◆ WHAT YOU HAVE TO DO ◆
Once every line below has been checked for "hidden", give only the number of lines that have it.

<<<<

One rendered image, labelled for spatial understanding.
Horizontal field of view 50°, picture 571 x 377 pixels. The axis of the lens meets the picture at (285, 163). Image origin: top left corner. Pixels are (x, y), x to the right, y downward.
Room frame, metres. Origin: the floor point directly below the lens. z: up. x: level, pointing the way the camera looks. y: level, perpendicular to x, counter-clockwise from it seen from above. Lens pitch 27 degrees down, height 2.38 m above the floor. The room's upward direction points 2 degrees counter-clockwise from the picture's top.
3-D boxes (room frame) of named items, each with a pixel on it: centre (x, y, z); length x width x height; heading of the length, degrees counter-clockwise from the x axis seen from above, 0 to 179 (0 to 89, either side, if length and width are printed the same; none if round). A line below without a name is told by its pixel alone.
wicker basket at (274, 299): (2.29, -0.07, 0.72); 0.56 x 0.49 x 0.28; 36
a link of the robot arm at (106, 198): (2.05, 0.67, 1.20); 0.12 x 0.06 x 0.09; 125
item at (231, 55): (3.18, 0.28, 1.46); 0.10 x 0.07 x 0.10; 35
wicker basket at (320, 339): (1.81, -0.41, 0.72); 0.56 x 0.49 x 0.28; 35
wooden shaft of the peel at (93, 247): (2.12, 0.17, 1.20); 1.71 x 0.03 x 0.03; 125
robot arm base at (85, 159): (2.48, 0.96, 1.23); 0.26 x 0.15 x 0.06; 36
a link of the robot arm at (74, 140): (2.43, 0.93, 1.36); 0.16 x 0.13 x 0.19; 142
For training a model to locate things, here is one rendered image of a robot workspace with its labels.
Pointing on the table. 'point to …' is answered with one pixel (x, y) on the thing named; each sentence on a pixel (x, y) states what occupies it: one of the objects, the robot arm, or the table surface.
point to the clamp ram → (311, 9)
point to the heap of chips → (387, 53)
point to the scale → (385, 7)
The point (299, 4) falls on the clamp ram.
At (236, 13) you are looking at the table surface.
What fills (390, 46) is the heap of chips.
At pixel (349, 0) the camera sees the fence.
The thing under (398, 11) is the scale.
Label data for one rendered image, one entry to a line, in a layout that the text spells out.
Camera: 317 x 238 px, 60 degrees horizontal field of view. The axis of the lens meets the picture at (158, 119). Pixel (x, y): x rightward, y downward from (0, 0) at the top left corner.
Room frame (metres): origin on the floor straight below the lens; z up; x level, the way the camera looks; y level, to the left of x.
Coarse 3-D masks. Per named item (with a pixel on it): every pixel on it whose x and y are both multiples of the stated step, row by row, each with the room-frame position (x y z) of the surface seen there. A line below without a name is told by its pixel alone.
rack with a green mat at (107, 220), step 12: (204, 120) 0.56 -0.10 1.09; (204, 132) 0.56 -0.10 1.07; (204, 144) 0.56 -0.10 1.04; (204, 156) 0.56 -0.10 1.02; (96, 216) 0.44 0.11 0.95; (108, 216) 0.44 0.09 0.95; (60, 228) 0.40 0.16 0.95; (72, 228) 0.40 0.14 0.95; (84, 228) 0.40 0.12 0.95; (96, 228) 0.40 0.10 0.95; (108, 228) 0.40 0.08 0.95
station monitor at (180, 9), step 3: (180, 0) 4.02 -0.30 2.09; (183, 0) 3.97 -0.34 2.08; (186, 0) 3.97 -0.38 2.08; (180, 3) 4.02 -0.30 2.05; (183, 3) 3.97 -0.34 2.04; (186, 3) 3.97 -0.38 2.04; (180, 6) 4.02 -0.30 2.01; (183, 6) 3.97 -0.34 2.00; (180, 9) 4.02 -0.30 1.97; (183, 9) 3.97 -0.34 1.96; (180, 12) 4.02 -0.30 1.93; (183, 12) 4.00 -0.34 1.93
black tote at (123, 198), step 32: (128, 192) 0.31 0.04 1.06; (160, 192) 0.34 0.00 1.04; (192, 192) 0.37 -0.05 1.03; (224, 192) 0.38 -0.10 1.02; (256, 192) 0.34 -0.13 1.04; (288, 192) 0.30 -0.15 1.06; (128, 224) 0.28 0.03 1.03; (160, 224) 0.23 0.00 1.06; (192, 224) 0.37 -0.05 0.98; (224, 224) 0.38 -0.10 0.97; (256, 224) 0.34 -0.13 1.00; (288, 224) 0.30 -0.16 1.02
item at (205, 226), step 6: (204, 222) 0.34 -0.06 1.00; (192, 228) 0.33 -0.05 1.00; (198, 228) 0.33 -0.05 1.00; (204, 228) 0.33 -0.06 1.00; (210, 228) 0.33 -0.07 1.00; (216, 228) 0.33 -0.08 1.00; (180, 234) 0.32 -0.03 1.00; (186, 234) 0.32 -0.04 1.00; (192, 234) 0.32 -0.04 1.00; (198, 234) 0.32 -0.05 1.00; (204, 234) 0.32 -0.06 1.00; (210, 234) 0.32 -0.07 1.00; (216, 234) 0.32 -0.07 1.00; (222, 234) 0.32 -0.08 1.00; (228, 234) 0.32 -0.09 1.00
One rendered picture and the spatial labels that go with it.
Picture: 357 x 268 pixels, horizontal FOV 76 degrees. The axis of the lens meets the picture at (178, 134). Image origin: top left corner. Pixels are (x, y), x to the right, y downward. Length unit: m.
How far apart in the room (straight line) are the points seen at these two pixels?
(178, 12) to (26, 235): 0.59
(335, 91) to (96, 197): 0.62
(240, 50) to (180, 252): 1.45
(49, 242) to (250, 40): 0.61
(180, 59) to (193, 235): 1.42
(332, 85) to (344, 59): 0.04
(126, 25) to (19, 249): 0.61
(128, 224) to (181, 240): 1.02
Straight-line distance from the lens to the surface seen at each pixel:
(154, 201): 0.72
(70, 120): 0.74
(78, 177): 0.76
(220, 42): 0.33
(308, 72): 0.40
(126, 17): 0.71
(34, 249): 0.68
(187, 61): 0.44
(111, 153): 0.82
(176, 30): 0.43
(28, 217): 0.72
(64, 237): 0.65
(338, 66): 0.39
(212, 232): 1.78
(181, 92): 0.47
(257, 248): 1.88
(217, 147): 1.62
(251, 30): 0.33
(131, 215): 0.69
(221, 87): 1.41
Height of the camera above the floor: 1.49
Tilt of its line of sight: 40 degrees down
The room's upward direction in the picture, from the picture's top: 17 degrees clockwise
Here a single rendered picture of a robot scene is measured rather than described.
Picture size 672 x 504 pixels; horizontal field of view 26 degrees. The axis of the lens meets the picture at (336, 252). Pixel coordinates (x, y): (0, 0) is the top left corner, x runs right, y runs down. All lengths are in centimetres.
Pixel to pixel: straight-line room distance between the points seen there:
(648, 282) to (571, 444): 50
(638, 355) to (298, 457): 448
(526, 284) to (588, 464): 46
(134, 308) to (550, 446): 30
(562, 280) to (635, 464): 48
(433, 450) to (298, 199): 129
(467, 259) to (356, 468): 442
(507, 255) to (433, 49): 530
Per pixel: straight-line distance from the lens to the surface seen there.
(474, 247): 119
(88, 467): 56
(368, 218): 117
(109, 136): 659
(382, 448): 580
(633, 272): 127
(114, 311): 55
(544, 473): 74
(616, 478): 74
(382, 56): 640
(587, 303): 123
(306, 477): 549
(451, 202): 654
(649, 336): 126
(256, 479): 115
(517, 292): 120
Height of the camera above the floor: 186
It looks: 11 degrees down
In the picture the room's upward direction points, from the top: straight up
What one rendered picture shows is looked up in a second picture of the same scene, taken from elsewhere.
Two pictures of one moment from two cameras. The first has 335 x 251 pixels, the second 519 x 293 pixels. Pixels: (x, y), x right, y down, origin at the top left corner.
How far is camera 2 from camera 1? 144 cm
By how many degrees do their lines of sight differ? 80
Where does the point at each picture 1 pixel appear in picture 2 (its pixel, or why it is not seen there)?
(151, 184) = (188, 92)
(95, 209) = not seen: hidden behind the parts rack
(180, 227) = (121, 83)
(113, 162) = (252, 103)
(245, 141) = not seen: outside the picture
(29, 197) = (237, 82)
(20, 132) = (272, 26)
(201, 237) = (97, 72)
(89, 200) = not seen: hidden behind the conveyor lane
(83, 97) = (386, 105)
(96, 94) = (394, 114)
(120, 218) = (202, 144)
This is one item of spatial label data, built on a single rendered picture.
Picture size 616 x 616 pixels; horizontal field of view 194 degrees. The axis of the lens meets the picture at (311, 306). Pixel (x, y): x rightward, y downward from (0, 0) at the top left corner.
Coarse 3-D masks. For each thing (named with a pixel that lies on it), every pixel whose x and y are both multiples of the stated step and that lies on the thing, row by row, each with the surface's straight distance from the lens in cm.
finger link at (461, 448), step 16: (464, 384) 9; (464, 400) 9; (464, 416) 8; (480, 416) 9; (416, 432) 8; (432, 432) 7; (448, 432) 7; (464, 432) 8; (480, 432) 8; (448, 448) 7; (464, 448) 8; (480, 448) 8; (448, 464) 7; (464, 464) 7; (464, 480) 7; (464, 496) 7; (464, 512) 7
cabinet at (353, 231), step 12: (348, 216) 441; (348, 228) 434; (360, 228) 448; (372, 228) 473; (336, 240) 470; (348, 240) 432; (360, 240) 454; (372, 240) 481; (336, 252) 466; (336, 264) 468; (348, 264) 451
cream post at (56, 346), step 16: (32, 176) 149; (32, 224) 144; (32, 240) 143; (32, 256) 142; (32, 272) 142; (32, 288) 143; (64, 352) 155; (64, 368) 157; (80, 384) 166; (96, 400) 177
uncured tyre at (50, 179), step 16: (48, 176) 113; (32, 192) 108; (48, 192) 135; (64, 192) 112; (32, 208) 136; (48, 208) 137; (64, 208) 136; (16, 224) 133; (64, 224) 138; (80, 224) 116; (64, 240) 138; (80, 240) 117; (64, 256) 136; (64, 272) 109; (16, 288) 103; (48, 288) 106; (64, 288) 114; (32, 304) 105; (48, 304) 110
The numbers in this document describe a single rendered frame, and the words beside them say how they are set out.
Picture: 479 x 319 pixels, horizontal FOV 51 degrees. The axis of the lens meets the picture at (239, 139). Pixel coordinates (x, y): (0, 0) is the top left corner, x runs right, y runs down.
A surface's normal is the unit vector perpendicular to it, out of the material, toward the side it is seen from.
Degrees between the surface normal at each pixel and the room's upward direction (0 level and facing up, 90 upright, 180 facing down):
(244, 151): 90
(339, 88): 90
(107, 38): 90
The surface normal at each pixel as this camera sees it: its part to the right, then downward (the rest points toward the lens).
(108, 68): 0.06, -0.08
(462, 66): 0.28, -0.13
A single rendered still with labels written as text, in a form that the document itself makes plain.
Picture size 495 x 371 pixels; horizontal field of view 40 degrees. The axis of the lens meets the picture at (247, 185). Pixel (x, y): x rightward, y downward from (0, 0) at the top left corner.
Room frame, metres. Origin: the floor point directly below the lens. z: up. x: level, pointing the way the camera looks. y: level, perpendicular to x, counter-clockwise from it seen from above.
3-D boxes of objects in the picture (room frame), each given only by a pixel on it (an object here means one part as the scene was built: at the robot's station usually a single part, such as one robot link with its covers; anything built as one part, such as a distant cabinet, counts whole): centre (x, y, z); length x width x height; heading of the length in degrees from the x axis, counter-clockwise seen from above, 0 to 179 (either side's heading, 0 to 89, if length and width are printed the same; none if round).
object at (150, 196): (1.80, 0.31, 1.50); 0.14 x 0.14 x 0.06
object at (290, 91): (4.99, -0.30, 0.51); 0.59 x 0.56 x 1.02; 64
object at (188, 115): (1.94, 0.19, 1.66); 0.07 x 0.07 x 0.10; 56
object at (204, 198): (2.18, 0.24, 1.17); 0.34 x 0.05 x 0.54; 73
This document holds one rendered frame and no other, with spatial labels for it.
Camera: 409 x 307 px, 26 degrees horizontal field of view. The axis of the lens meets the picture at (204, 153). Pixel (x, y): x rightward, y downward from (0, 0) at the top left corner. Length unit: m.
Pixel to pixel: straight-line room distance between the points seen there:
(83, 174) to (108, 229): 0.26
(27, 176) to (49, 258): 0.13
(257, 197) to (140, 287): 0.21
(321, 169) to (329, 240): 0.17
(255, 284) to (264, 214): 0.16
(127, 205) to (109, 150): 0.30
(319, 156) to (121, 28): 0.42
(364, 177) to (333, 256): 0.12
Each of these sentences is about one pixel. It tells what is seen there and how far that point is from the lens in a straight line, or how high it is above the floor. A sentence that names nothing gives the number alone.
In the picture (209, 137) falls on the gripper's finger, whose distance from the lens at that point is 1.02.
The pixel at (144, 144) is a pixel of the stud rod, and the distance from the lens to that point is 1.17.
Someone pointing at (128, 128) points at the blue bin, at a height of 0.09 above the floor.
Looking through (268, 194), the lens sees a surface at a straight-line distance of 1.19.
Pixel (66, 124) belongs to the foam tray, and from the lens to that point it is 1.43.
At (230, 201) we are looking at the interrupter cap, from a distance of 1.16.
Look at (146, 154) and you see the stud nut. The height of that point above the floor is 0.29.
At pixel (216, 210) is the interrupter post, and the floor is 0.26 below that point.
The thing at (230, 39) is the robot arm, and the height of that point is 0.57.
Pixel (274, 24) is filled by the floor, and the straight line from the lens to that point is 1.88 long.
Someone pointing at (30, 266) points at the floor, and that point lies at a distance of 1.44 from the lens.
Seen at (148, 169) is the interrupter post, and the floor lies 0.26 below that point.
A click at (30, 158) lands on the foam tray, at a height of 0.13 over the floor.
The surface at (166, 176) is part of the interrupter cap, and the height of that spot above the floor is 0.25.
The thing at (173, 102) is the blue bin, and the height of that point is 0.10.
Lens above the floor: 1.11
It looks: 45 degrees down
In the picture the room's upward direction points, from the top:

>>>>

◆ RESPONSE BOX ◆
2